**** Supplied data

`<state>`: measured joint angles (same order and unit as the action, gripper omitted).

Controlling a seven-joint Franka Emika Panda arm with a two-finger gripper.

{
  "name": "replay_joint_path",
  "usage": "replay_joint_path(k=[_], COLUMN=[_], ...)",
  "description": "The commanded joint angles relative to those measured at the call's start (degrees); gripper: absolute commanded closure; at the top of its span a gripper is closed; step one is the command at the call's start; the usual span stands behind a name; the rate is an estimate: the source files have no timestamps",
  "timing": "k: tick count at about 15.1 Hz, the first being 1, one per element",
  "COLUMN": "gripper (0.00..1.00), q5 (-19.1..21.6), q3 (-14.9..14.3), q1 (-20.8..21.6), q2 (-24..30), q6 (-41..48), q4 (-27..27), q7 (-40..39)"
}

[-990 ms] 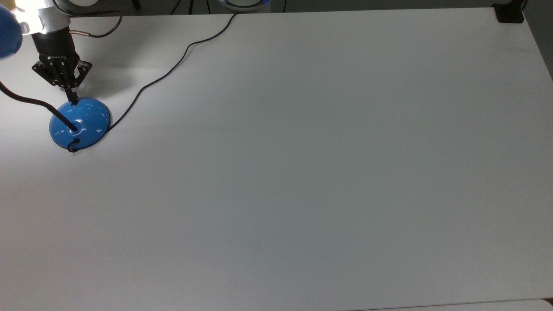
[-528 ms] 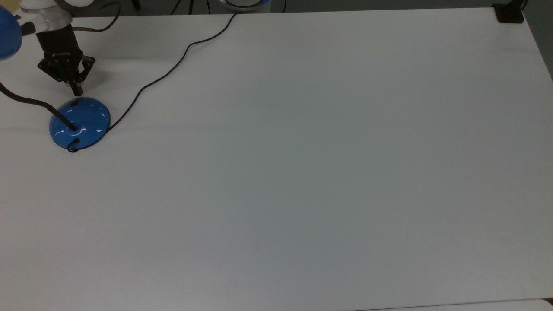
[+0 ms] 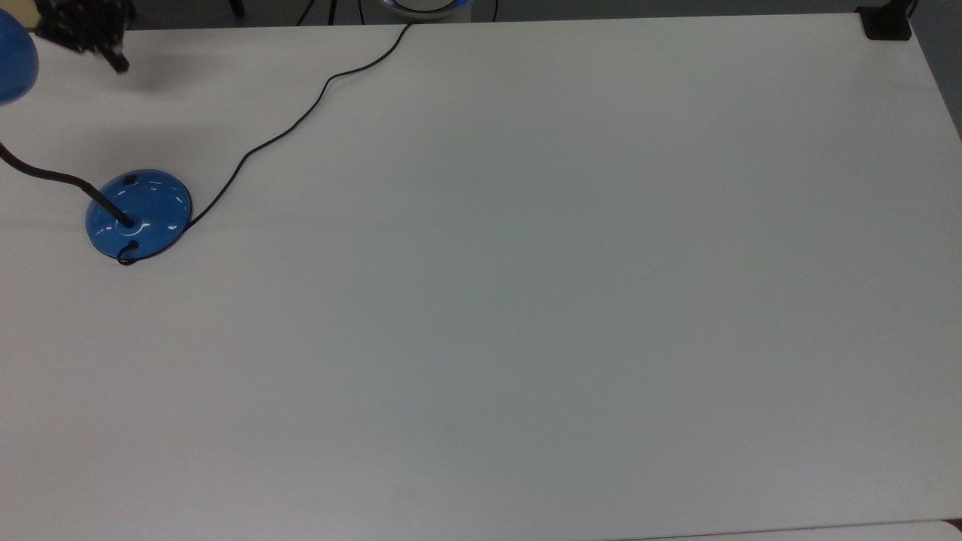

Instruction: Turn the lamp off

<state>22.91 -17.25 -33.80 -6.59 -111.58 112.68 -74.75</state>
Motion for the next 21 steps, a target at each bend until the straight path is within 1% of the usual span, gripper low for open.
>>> replay_joint_path(k=[1, 3, 5, 7, 8, 9, 11, 13, 15, 17, 18, 19, 20, 21], gripper=[1.0, 1.0, 1.0, 1.0, 1.0, 0.97, 0.97, 0.97, 0.97, 0.95, 0.92, 0.88, 0.85, 0.78], q5=[-2.4, -2.3, -1.6, -0.9, -1.1, -1.5, -2.5, -5.2, -9.1, -13.0, -14.2, -14.9, -15.7, -17.4], q3=[-0.1, -0.1, 0.8, 2.7, 3.8, 5.2, 7.7, 9.2, 10.0, 10.1, 10.1, 10.1, 10.1, 10.2], q1=[-2.3, -2.2, -1.3, 2.1, 3.6, 5.2, 8.5, 13.4, 20.5, 26.4, 28.4, 29.4, 29.6, 29.8], q2=[1.9, 2.0, 3.2, 5.1, 6.1, 6.8, 7.1, 7.0, 7.0, 6.3, 6.2, 6.2, 6.1, 6.0], q6=[22.3, 31.2, 35.5, 35.7, 35.5, 35.1, 34.9, 32.8, 27.0, 22.6, 20.5, 19.0, 18.5, 18.5], q4=[-12.4, -18.8, -23.4, -25.7, -26.4, -26.6, -29.2, -29.6, -29.5, -28.7, -27.8, -27.0, -26.3, -25.6], q7=[2.7, 9.5, 19.7, 32.1, 37.8, 43.2, 52.5, 60.5, 67.7, 71.8, 71.6, 71.3, 70.2, 67.2])
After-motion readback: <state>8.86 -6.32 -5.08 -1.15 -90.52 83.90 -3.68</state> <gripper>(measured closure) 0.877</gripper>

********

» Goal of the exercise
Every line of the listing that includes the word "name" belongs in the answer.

» Solution to this task
  "name": "replay_joint_path",
  "description": "The commanded joint angles relative to those measured at the call's start (degrees); gripper: absolute commanded closure; at the top of its span a gripper is closed; step one is the command at the call's start; the usual span stands behind a name; the rate is an estimate: the source files have no timestamps",

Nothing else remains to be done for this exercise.